Back in the office, a group of San Antonio high school students delivers speeches to Van de Putte in favor of anti-tobacco education. The kids fidget; some of them dig in the bowl of Tootsie Rolls on a secretary's desk. Van de Putte praises them for not smoking. "You guys have more influence over your friends than your teachers do, so you need to look out for each other," she tells them. It's the mom inside the senator talking.
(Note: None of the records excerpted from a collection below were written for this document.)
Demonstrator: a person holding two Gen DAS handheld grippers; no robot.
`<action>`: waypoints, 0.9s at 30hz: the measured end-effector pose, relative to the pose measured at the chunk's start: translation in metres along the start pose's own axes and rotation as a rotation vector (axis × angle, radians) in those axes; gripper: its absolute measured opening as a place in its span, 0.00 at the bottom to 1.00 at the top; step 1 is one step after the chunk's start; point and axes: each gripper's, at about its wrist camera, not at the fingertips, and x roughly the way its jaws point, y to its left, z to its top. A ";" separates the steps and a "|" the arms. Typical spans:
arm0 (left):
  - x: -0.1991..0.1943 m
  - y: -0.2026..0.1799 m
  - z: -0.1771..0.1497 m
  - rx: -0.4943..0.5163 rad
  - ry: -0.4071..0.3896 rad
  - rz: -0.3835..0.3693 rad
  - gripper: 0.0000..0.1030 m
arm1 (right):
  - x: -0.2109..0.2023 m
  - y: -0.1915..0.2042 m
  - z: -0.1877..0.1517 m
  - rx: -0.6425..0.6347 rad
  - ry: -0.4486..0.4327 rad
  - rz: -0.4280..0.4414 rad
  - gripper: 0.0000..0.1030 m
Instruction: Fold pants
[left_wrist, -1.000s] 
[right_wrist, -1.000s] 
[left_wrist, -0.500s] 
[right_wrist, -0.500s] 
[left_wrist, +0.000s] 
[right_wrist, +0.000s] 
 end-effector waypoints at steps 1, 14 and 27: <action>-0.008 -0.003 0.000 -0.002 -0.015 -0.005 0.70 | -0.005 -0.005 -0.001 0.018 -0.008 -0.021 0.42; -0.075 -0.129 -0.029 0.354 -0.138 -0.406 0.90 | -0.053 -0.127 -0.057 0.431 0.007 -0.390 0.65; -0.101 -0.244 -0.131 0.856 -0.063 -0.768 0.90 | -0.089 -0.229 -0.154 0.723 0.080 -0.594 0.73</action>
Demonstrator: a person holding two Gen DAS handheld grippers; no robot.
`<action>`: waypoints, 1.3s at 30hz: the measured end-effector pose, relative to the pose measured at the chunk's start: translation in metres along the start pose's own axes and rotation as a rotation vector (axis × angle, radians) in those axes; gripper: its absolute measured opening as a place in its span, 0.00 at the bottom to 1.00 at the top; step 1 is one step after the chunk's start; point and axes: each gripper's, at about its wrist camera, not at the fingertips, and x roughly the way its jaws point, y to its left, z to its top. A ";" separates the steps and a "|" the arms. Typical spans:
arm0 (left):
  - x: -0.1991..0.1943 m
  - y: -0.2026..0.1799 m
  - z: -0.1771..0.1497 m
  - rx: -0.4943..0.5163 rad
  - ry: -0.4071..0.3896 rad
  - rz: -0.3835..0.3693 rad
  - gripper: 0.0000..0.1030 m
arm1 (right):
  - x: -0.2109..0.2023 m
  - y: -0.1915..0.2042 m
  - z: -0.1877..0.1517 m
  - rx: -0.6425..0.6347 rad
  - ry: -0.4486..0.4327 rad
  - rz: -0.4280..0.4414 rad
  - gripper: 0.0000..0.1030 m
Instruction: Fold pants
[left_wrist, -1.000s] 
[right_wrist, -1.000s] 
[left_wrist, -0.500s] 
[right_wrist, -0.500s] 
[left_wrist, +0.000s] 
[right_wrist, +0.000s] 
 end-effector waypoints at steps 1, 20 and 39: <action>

Sometimes the roles blur. Her home life sounds as if it's managed like a finely tuned political machine. "Everybody has two magnets on the refrigerator: one for requests and things I need to sign or see. The other is for soccer schedules and things like that. And there is a three-month-at-a-glance calendar, color-coded for all of the kids. And I have a list: If you need it, put it on the list; otherwise it doesn't get bought." Van de Putte's mom, sisters, and sisters-in-law provide backup. Still, she confesses, "We screw up a lot."